Ora, le prove per incastrare Serif Seferovic, il ventenne fermato su richiesta della procura di Roma l'1 giugno, ma lasciato a piede libero dal gip di Torino per mancanza di gravi indizi, si cercano con l'analisi delle impronte digitali impresse sullo zippo. Si tratta di un accertamento irripetibile, iniziato due giorni fa. Le tracce trovate sull'accendino perso a Centocelle verranno confrontate con le impronte di Serif. Verranno esaminati anche i resti biologici rinvenuti sui frammenti della molotov e nel camper usato dai killer, un Fiat Ducato bianco, intestato al fratello del ventenne, che è pure lui indagato.

IL FURGONE
La presenza del veicolo sul luogo dell'agguato, nella notte tra il 9 e il 10 maggio, è uno dei punti fermi dell'inchiesta. Il mezzo è stato riconosciuto dagli investigatori perché ha entrambi i fanali del lato destro rotti e una fiancata sporca di vernice verde e coperta da un adesivo rettangolare. Gli agenti della Squadra Mobile hanno anche ricostruito il tragitto fatto dal furgone, acquisendo i filmati delle telecamere di sorveglianza della Capitale. Il Fiat Ducato di Seferovic è transitato in via Prenestina alle 3.16 di notte, circa 8 minuti dopo l'omicidio. Ha percorso un tratto di strada lungo 4 chilometri «in circa 5 minuti», tempo compatibile con una partenza dal parcheggio di Centocelle, «vista l'ora notturna ed essendo via Prenestina un'arteria ad alto scorrimento», si legge in un'informativa datata 29 maggio.

L'ACCUSA
Il procuratore aggiunto Pierfilippo Laviani e il pm Antonino Di Maio, titolari del fascicolo, sono certi della colpevolezza di Serif e sono pronti a sollecitare i colleghi di Torino a impugnare il provvedimento con cui il giudice, pur convalidando il fermo, ha disposto la scarcerazione del ventenne. I reati contestati sono omicidio plurimo, tentato omicidio e detenzione di un'arma da guerra. Le dichiarazioni dell'indagato, rese durante l'interrogatorio di convalida, hanno convinto il gip, ma non la procura. Per il giudice, infatti, non è chiaro se Serif sia l'esecutore materiale dell'agguato, o se a lanciare la molotov sia stato un altro componente della famiglia Seferovic, un clan che aveva avuto pesanti screzi con gli Halilovic.
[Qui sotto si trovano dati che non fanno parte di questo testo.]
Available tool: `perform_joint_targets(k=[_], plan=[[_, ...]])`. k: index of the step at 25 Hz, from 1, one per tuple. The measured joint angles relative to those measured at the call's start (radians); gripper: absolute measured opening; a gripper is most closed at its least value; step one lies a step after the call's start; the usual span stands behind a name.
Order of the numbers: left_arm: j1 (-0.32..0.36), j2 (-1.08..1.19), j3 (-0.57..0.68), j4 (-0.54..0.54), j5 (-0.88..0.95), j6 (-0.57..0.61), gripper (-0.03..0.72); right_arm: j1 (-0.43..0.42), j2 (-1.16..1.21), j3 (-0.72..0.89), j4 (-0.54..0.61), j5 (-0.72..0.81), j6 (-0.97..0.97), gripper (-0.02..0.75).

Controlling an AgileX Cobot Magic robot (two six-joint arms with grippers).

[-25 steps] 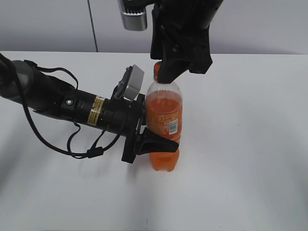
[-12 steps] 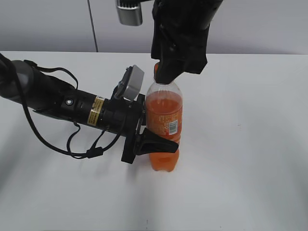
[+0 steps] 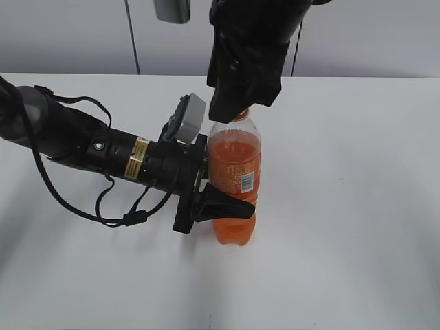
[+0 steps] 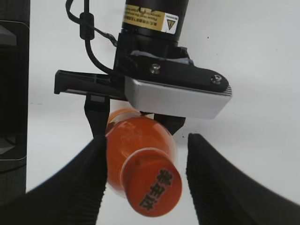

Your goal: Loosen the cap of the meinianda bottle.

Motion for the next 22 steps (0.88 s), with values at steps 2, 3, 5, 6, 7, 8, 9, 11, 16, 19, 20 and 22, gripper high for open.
perform_joint_targets(k=[2, 3, 5, 6, 7, 8, 9, 11, 16, 19, 20, 22], plan=[[0.000, 0.000, 0.000, 0.000, 0.000, 0.000, 0.412, 0.000, -0.005, 0.000, 0.005, 0.000, 0.010, 0.410], [0.000, 0.000, 0.000, 0.000, -0.001, 0.000, 0.412, 0.000, -0.010, -0.001, 0.006, 0.000, 0.018, 0.410], [0.000, 0.000, 0.000, 0.000, -0.001, 0.000, 0.412, 0.000, -0.023, -0.009, 0.008, 0.000, 0.033, 0.410], [0.000, 0.000, 0.000, 0.000, -0.001, 0.000, 0.412, 0.000, -0.031, -0.011, 0.011, 0.000, 0.048, 0.410], [0.000, 0.000, 0.000, 0.000, -0.001, 0.000, 0.412, 0.000, -0.038, -0.014, 0.012, 0.000, 0.071, 0.410], [0.000, 0.000, 0.000, 0.000, 0.000, 0.000, 0.412, 0.000, -0.042, -0.020, 0.013, 0.000, 0.106, 0.410], [0.000, 0.000, 0.000, 0.000, 0.000, 0.000, 0.412, 0.000, -0.042, -0.029, 0.014, 0.000, 0.148, 0.410], [0.000, 0.000, 0.000, 0.000, 0.000, 0.000, 0.412, 0.000, -0.042, -0.038, 0.015, 0.000, 0.270, 0.410], [0.000, -0.001, 0.000, 0.000, 0.005, 0.000, 0.412, 0.000, -0.042, -0.046, 0.012, 0.000, 0.637, 0.410], [0.000, -0.001, 0.000, 0.000, 0.006, 0.000, 0.412, 0.000, -0.042, -0.046, 0.004, 0.000, 0.902, 0.410], [0.000, -0.001, 0.000, 0.000, 0.006, 0.000, 0.412, 0.000, -0.042, -0.046, 0.003, 0.000, 0.969, 0.410], [0.000, -0.001, 0.000, 0.000, 0.007, -0.001, 0.412, 0.000, -0.042, -0.046, 0.004, 0.000, 1.116, 0.410]])
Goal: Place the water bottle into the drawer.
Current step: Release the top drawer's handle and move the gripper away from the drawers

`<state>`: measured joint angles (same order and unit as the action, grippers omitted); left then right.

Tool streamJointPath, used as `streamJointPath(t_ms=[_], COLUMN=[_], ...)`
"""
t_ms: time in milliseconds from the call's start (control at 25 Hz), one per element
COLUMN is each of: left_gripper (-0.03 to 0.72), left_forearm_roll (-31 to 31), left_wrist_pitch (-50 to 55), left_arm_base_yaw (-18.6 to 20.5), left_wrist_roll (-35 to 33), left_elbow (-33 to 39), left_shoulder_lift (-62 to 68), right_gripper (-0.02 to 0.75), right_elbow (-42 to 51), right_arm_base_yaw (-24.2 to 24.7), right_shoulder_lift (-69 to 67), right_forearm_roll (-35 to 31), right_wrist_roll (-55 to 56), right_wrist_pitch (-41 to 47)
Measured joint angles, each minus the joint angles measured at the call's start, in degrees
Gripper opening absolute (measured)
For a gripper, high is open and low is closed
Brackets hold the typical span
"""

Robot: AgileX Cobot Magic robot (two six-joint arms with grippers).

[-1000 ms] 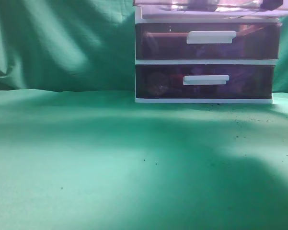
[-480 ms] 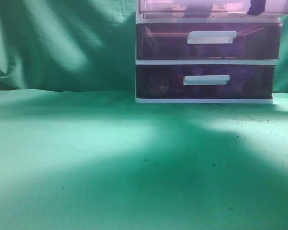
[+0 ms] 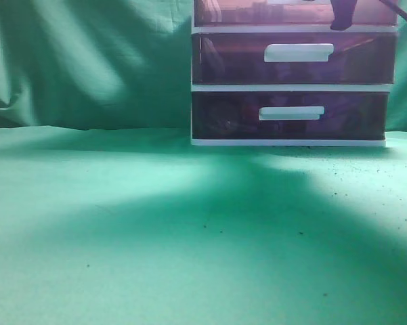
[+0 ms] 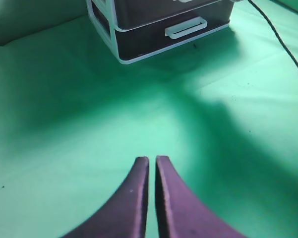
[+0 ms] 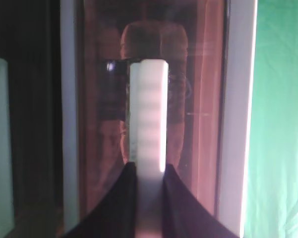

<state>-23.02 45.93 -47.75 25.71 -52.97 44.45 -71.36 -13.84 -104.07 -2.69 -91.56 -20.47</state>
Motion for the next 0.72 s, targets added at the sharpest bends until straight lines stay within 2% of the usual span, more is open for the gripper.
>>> streamJointPath(t_ms=[280,320,560,640,720], left_gripper=[0.000,0.000,0.000,0.000,0.000], left_forearm_roll=[-0.3,-0.9,-1.7,-1.7,-1.7], left_wrist_pitch=[-0.4,-0.4,-0.7,-0.8,-0.9], left_arm_base_yaw=[0.0,0.0,0.0,0.0,0.0], left_wrist_roll=[0.0,0.0,0.0,0.0,0.0], left_elbow=[0.0,0.0,0.0,0.0,0.0], left_shoulder_lift=[-0.1,-0.1,-0.1,-0.1,-0.1], right_gripper=[0.100,0.180,0.472,0.528,0.515], right_elbow=[-0.9,-0.9,-1.0,-1.0,-1.0], right_arm_base_yaw=[0.0,0.0,-0.1,-0.6,-1.1], right_shoulder_lift=[0.0,0.0,0.0,0.0,0.0], right_forearm_roll=[0.0,-0.2,-0.5,-0.5,-0.5], right_wrist_roll=[4.2,4.9,10.5,12.3,14.1], right_wrist_pitch=[2.5,3.4,7.2,7.2,7.2])
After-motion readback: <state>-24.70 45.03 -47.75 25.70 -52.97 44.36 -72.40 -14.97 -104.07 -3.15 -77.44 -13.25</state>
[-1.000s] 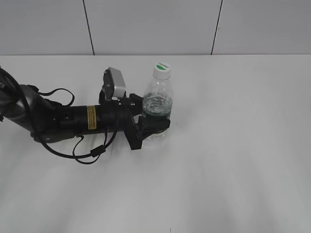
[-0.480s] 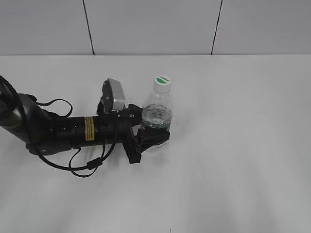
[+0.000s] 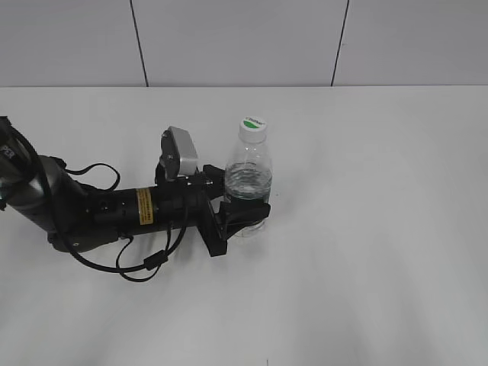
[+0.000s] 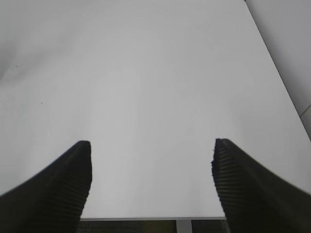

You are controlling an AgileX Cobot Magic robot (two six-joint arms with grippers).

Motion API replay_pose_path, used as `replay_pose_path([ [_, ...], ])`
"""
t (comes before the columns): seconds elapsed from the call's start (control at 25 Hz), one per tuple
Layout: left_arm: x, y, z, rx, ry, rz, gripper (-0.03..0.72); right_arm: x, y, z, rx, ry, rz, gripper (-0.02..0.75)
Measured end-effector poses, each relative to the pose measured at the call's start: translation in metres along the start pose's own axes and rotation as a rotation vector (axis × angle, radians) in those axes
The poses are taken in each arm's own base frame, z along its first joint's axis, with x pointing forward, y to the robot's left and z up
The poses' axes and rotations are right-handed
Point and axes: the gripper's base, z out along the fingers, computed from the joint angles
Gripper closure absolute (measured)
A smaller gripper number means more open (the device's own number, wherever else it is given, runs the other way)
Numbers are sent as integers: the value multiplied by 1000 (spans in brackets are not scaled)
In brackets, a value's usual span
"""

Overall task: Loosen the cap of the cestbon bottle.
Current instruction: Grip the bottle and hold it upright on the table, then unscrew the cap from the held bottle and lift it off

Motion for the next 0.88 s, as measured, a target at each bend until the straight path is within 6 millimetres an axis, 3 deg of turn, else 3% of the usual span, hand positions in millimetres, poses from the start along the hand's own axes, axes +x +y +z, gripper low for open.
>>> replay_pose_path([
  [0.88,0,0,0,0,-1,0,273,0,0,0,0,0,1,151],
])
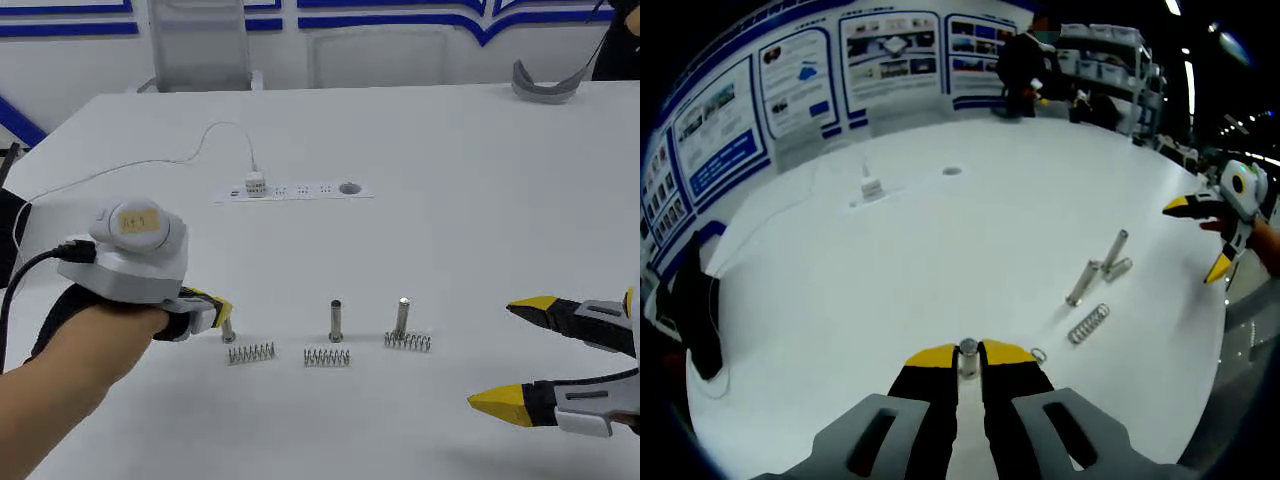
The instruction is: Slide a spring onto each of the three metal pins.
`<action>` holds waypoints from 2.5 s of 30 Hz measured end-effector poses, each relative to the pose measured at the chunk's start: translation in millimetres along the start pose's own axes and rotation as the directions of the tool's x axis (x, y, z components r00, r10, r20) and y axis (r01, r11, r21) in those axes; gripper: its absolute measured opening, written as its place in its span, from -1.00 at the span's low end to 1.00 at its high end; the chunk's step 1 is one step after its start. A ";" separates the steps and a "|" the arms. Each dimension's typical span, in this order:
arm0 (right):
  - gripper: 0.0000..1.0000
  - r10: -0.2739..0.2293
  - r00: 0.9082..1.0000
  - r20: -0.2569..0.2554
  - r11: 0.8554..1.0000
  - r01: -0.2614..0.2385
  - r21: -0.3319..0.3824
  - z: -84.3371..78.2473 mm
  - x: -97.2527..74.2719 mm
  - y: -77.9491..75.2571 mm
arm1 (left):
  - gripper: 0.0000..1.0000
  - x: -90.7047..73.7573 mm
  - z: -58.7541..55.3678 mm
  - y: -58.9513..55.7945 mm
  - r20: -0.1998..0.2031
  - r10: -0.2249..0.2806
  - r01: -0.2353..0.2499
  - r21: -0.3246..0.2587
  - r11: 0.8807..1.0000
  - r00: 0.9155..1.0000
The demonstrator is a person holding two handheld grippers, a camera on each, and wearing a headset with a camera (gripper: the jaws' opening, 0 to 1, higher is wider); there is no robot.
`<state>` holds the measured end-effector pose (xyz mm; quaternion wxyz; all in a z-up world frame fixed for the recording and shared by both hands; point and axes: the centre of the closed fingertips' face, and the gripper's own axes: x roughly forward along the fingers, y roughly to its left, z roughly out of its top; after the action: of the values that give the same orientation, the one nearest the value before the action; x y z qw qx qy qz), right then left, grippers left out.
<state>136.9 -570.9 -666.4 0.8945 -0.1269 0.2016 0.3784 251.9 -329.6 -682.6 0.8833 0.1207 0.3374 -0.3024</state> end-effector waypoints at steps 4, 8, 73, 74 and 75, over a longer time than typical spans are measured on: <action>0.51 -0.001 1.000 0.002 1.000 0.001 0.000 0.3 -0.1 -0.3 | -0.85 1.4 1.0 -6.6 -0.003 -0.015 0.015 0.002 1.000 1.000; 0.51 0.001 1.000 0.001 1.000 -0.001 -0.001 0.2 0.1 -0.1 | -0.85 1.3 3.0 -12.9 -0.001 -0.029 0.029 0.008 1.000 1.000; 0.51 0.007 1.000 -0.015 1.000 -0.007 -0.007 -1.8 2.4 3.2 | -0.44 -3.5 -29.7 -24.2 0.069 -0.185 0.166 0.224 0.960 0.980; 0.51 0.007 1.000 -0.015 1.000 -0.007 -0.007 -1.8 2.2 3.1 | -0.44 -2.1 -30.8 -25.2 0.065 -0.193 0.174 0.231 0.957 0.979; 0.51 0.006 1.000 -0.015 1.000 -0.006 -0.005 -1.9 2.2 3.0 | -0.44 -0.7 -31.6 -24.8 0.064 -0.196 0.176 0.234 0.956 0.979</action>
<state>135.7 -568.2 -669.3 0.8914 -0.1315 0.2077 0.3808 219.7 -335.7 -705.9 0.8449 0.1755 0.2721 -0.4257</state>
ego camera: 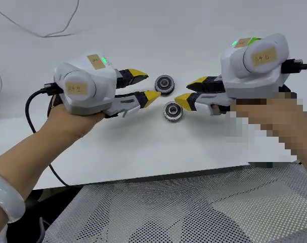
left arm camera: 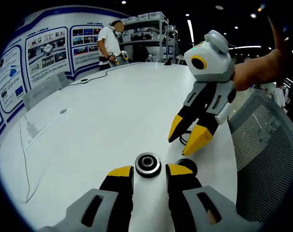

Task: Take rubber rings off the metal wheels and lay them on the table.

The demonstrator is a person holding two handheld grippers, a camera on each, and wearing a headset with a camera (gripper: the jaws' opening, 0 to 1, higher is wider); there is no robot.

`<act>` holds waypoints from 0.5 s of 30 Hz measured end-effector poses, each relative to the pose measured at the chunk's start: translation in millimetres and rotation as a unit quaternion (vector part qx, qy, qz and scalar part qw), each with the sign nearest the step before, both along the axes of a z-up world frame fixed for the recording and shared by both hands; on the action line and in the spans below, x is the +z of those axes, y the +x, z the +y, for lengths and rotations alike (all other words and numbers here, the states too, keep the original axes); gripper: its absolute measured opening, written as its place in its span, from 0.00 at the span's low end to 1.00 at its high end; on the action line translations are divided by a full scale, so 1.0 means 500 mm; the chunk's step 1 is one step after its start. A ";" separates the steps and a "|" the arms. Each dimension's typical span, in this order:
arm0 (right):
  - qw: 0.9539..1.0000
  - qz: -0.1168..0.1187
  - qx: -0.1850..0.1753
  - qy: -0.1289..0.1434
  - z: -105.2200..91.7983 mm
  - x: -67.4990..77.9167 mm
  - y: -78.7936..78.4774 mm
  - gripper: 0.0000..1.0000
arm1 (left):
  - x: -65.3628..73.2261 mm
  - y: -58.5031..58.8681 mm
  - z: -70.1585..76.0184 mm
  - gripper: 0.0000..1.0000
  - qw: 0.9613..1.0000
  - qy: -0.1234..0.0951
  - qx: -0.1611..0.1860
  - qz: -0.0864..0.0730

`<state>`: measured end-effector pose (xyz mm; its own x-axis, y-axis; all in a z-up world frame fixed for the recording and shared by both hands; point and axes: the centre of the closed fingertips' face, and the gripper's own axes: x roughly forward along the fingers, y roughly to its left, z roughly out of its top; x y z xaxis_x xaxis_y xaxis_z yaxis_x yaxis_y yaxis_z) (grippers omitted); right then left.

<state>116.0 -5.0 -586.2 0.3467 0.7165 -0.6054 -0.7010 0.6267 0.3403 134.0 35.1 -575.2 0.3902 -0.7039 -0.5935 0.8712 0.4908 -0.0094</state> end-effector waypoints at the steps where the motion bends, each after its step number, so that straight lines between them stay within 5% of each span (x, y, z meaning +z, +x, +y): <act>1: 1.000 0.002 -0.002 0.003 0.001 -0.001 0.001 0.25 | -0.001 0.002 -0.003 0.26 1.000 0.000 -0.002 -0.001; 15: 0.998 0.026 -0.031 0.040 0.011 -0.013 0.020 0.24 | -0.029 0.026 -0.031 0.17 1.000 0.020 -0.016 0.005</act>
<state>126.2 0.7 -592.7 0.3609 0.7418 -0.5652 -0.6421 0.6372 0.4263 147.2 19.6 -589.6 0.3616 -0.6921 -0.6246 0.8866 0.4626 0.0007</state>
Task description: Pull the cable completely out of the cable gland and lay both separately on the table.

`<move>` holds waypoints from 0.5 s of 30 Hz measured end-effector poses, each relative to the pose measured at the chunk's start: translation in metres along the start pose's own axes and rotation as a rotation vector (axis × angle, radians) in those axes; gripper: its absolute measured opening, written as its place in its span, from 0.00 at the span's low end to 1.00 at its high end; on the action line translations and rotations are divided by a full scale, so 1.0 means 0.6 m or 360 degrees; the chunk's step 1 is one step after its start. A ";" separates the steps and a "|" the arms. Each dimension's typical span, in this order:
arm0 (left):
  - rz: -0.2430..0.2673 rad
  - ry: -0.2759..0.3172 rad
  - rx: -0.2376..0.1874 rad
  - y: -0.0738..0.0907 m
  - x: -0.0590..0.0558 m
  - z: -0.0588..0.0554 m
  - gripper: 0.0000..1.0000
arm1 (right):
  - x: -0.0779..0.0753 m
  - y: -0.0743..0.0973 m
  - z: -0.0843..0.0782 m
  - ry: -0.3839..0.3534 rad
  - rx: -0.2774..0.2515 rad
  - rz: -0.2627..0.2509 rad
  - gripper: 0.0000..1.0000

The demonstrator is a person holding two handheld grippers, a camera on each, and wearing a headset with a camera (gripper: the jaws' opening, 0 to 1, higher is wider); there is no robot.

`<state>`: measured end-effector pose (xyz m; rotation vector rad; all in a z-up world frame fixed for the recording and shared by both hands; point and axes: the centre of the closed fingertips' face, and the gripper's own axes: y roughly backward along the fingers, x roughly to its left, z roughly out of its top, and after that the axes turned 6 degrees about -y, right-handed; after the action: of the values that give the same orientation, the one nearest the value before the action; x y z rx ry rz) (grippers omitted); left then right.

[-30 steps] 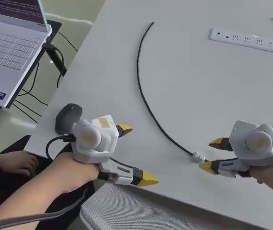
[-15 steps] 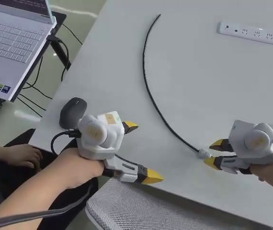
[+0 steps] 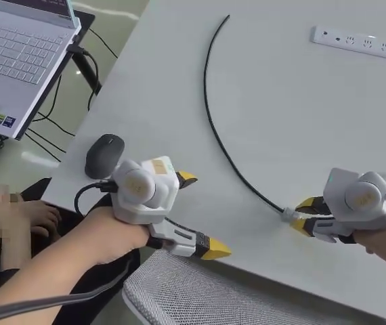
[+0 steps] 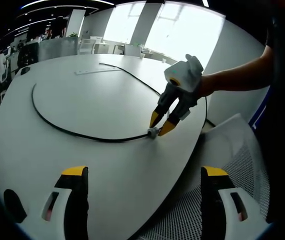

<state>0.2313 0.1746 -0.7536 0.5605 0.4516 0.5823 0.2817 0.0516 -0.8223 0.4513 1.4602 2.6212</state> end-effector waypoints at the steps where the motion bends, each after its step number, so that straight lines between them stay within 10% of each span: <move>1: -0.0002 0.0001 0.0002 0.000 -0.001 0.000 0.93 | 0.000 0.000 0.000 0.0002 0.0001 -0.0001 0.11; 15: -0.0006 -0.0004 -0.0001 -0.003 -0.007 0.003 0.93 | -0.004 -0.001 -0.003 0.0051 0.0013 -0.0047 0.09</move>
<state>0.2299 0.1702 -0.7524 0.5596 0.4502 0.5783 0.2834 0.0501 -0.8243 0.3877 1.4759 2.6126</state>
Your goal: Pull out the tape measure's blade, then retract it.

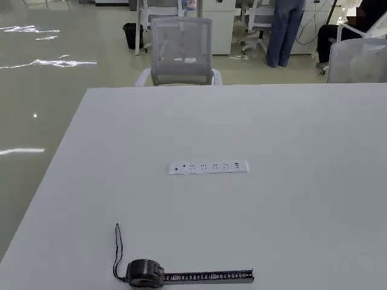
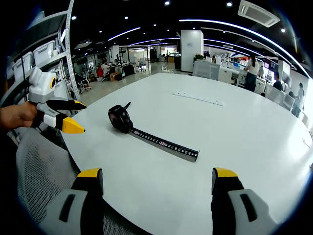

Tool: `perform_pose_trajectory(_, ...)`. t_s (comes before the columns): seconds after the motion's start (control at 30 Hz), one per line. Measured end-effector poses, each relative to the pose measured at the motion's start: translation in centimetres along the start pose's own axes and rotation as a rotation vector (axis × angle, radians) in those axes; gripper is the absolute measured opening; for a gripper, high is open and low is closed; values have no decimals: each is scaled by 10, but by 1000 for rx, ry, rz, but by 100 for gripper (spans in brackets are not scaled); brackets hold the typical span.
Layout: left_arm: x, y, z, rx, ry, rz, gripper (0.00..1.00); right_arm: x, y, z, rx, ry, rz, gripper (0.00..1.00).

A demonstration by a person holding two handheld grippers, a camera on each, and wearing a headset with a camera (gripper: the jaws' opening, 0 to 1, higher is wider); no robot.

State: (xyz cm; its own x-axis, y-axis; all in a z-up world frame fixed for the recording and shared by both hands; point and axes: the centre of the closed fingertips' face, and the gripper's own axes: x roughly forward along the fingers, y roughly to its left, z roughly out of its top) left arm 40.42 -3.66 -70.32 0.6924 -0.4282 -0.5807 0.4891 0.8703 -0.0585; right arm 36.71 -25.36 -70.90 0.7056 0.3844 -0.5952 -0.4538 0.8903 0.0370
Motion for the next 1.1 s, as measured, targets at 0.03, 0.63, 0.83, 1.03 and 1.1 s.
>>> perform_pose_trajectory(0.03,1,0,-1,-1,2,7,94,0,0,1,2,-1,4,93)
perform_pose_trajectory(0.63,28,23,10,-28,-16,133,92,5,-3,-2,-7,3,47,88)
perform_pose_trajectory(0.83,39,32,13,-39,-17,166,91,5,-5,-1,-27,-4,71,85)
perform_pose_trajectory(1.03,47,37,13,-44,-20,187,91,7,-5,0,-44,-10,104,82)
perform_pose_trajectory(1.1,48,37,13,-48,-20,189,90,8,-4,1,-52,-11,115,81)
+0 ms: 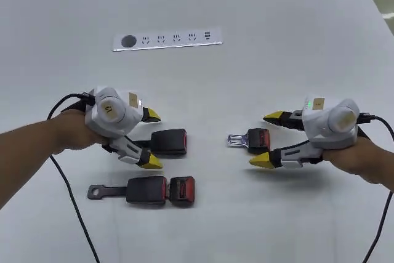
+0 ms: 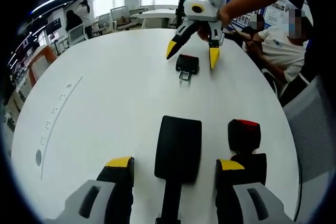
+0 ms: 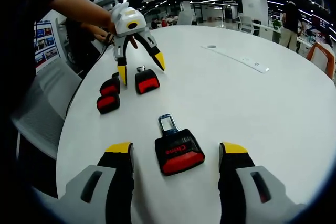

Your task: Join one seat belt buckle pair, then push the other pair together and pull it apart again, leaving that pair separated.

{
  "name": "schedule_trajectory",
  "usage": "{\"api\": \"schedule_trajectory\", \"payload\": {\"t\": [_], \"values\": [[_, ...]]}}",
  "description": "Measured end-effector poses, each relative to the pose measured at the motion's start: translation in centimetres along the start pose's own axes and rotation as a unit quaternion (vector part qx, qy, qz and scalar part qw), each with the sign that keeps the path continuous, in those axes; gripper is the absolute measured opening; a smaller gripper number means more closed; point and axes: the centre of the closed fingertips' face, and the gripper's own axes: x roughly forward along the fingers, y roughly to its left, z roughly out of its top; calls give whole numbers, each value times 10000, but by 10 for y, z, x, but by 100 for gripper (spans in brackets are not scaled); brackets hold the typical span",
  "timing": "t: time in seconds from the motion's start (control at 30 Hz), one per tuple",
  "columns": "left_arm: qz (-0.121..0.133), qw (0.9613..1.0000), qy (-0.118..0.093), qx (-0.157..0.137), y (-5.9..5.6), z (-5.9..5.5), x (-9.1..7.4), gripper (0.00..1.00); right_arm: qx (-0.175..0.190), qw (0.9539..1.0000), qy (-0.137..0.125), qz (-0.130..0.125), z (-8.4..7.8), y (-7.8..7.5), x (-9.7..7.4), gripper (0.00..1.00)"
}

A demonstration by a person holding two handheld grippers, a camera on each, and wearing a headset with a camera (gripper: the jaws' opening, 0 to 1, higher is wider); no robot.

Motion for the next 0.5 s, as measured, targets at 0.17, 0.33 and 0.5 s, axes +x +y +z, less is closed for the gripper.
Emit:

Nel provvedimento, infatti, si legge che alcune circostanze meriterebbero un approfondimento investigativo. Il killer di Centocelle, ripreso dalle telecamere di sorveglianza del centro commerciale, è magro e di altezza compresa tra 1,83 e 1,86 metri, proprio come Serif. «Anche mio fratello Renato è alto e magro, tutti in famiglia siamo alti e magri», ha però dichiarato il ventenne. Per il gip, agli atti dell'inchiesta mancherebbero accertamenti approfonditi sulle fattezze degli altri componenti di sesso maschile della famiglia Seferovic.